(Required work) Each line below has to be set down again exactly.

(Given information)
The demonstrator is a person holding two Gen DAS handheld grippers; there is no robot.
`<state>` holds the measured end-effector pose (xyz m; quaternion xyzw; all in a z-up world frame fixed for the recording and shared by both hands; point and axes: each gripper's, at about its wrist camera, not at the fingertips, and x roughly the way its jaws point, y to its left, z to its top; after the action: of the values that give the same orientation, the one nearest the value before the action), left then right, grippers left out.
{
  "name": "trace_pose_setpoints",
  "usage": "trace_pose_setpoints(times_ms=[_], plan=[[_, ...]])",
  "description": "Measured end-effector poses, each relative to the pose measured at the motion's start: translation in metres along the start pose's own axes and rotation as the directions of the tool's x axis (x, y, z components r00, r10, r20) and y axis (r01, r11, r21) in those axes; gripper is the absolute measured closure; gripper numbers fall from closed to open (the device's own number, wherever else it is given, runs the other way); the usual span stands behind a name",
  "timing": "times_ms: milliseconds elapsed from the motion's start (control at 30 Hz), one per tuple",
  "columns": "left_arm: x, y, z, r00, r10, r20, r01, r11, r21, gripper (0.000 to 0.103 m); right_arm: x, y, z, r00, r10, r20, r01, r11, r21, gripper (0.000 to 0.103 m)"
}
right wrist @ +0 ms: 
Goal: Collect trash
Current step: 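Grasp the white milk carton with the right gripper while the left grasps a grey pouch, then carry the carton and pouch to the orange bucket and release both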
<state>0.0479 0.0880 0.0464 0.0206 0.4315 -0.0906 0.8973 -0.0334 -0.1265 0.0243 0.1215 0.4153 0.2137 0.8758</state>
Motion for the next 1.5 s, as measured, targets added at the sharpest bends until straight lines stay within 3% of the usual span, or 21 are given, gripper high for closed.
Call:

(Task solution)
The demonstrator is a person holding two Gen DAS handheld grippers; there is no robot.
`<state>` holds the measured end-effector pose (xyz m; quaternion xyzw; all in a z-up world frame fixed for the recording and shared by both hands; point and axes: each gripper's, at about its wrist camera, not at the fingertips, and x roughly the way its jaws point, y to its left, z to its top; after the action: of the values that give the same orientation, the one nearest the value before the action), left then right, grippers left out.
{
  "name": "trace_pose_setpoints",
  "usage": "trace_pose_setpoints(times_ms=[_], plan=[[_, ...]])",
  "description": "Measured end-effector poses, each relative to the pose measured at the motion's start: translation in metres along the start pose's own axes and rotation as the directions of the tool's x axis (x, y, z components r00, r10, r20) and y axis (r01, r11, r21) in those axes; gripper is the absolute measured closure; gripper numbers fall from closed to open (the device's own number, wherever else it is given, runs the other way); the usual span stands behind a name",
  "timing": "times_ms: milliseconds elapsed from the motion's start (control at 30 Hz), one per tuple",
  "columns": "left_arm: x, y, z, r00, r10, r20, r01, r11, r21, gripper (0.000 to 0.103 m); right_arm: x, y, z, r00, r10, r20, r01, r11, r21, gripper (0.000 to 0.103 m)"
}
right wrist @ +0 ms: 
Goal: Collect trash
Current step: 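Grasp the white milk carton with the right gripper while the left grasps a grey pouch, then carry the carton and pouch to the orange bucket and release both
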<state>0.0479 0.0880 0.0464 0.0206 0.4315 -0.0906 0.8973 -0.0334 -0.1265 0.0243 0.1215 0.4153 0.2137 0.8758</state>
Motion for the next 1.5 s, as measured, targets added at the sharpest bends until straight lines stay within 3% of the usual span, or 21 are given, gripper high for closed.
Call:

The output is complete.